» Exercise
A line belongs in the answer only if it contains the word "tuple"; copy every such line from the listing below.

» Records provided
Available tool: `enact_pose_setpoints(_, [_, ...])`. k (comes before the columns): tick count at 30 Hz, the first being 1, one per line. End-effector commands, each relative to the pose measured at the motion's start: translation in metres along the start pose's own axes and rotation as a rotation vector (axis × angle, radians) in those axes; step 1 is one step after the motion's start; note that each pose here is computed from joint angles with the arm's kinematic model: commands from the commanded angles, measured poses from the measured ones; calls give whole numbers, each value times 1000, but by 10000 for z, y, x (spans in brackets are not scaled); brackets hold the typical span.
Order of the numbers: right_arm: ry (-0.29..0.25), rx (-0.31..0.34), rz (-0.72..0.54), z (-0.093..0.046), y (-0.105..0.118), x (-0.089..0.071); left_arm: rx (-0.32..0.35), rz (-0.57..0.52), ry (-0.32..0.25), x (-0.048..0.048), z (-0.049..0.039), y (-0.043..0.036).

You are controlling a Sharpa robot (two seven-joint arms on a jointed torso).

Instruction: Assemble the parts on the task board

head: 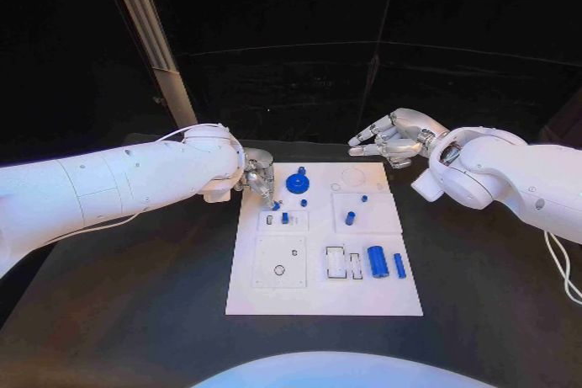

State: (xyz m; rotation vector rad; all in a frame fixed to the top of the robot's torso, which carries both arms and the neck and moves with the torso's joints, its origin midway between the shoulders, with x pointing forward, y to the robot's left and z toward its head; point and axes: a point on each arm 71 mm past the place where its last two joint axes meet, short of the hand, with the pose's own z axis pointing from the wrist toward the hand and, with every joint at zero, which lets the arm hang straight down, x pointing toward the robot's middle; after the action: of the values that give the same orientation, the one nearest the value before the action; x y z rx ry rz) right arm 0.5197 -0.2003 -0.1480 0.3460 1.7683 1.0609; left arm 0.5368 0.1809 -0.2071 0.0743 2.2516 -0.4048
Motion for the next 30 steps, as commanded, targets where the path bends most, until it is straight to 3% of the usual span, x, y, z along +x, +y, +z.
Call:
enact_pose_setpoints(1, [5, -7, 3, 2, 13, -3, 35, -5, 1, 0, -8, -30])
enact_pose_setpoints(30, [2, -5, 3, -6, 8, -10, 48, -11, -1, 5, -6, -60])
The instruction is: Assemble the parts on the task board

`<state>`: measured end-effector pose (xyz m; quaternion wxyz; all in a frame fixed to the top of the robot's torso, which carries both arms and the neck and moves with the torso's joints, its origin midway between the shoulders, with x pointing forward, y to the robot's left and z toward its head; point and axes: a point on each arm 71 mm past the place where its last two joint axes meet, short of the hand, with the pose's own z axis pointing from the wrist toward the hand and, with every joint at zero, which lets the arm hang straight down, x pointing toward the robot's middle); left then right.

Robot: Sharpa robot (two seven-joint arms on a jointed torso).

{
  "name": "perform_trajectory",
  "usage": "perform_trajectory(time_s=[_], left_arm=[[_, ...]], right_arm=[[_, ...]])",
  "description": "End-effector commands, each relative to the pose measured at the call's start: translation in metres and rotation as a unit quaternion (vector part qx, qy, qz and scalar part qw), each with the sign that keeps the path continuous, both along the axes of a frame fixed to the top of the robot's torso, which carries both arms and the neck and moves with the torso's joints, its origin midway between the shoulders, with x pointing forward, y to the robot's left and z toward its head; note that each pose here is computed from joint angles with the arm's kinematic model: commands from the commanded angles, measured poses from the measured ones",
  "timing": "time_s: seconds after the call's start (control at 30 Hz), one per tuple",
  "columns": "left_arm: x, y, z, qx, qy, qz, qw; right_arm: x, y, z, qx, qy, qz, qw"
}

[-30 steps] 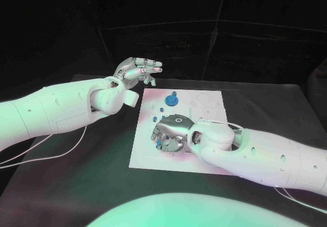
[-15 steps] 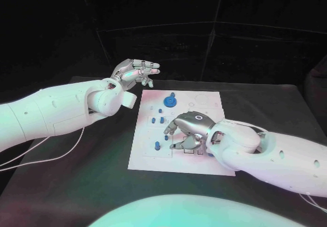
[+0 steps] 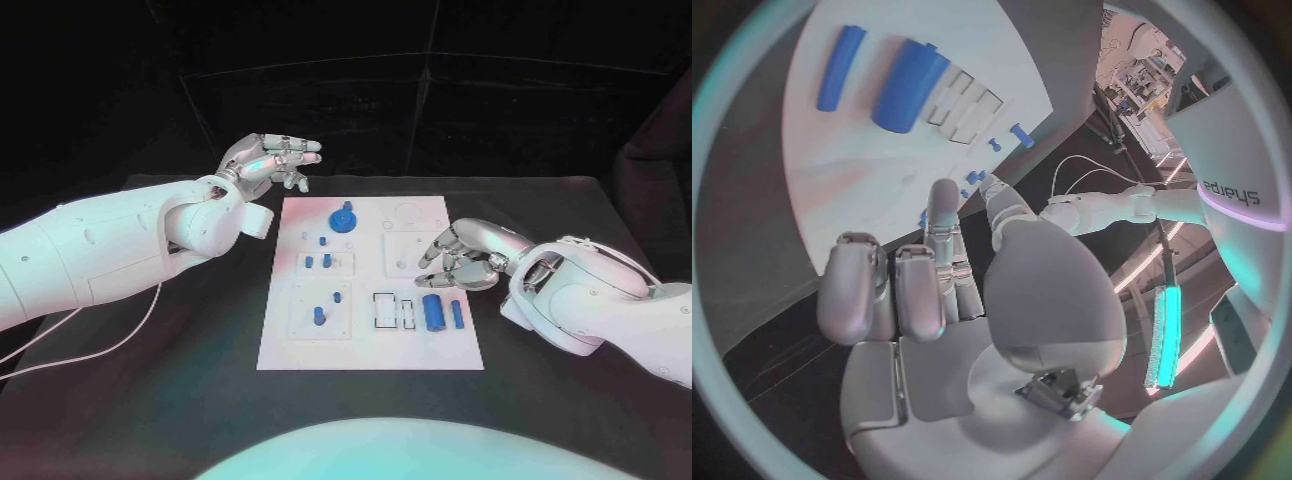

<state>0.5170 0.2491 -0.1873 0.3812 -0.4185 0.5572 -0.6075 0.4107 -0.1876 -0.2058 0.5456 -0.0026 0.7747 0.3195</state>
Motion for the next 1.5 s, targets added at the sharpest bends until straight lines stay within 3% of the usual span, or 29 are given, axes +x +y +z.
perform_trajectory(time_s=[0.03,0.2,0.37,0.73,1.5], left_arm=[[-0.0011,-0.003,0.0020,-0.006,-0.003,-0.007,1.000],[-0.0018,-0.002,0.0021,-0.006,-0.003,-0.007,1.000],[-0.0021,-0.002,0.0020,-0.007,-0.003,-0.008,1.000],[-0.0023,-0.001,0.0019,-0.006,-0.003,-0.007,1.000],[-0.0018,0.002,0.0014,-0.005,-0.001,-0.006,1.000]], right_arm=[[0.001,-0.019,-0.009,-0.041,0.061,-0.075,0.994],[-0.003,-0.031,-0.015,-0.080,0.071,-0.106,0.989],[-0.007,-0.030,-0.022,-0.100,0.084,-0.114,0.985],[-0.015,-0.015,-0.039,-0.122,0.099,-0.098,0.983],[-0.019,0.002,-0.059,-0.167,0.106,-0.079,0.977]])
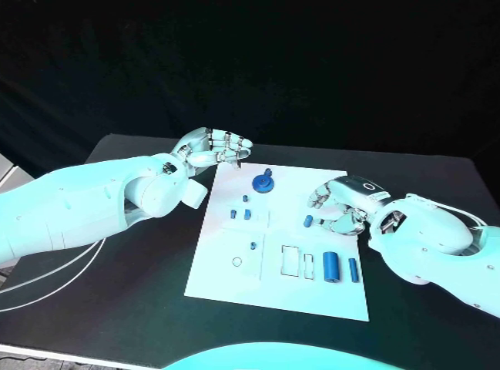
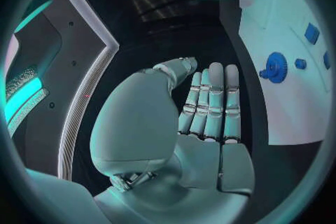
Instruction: Assemble the parts on the task board
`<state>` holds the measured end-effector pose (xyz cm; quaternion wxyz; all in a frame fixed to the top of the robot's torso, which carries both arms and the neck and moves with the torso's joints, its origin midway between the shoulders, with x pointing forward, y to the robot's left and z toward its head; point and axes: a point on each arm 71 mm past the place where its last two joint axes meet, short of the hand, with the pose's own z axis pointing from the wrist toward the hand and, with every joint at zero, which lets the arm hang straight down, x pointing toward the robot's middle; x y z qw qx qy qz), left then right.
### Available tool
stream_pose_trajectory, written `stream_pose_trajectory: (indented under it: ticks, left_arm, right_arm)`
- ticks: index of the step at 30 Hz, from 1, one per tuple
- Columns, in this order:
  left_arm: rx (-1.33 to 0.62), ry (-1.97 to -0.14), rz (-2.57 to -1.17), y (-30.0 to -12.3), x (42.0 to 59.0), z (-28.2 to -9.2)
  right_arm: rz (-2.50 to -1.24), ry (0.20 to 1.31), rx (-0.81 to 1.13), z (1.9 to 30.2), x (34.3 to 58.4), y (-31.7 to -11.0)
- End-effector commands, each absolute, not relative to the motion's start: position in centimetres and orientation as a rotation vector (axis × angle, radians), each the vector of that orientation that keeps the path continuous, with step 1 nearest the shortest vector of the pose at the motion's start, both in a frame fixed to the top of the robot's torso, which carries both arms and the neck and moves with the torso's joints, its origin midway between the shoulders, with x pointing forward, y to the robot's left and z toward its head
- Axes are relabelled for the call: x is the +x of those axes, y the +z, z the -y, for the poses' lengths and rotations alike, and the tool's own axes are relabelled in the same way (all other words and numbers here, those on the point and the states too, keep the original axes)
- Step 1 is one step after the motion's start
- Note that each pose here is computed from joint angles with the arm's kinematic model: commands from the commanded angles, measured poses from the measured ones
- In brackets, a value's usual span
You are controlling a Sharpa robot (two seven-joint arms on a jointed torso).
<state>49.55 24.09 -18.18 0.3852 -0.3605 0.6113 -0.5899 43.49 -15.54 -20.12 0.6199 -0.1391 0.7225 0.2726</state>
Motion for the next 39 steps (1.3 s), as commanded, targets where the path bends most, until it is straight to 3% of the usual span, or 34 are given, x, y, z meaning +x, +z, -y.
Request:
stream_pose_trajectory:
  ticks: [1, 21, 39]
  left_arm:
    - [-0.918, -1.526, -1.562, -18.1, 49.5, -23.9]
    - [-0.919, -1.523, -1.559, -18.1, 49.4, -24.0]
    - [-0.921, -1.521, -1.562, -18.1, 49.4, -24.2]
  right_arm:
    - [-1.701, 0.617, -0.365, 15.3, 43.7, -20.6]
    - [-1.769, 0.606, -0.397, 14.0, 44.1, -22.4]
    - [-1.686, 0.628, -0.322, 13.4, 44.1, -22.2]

» Answer below
  "timing": "time_s: seconds after the call's start (control at 30 Hz), one per tuple",
- ticks: index of the step at 30 Hz, from 1, one per tuple

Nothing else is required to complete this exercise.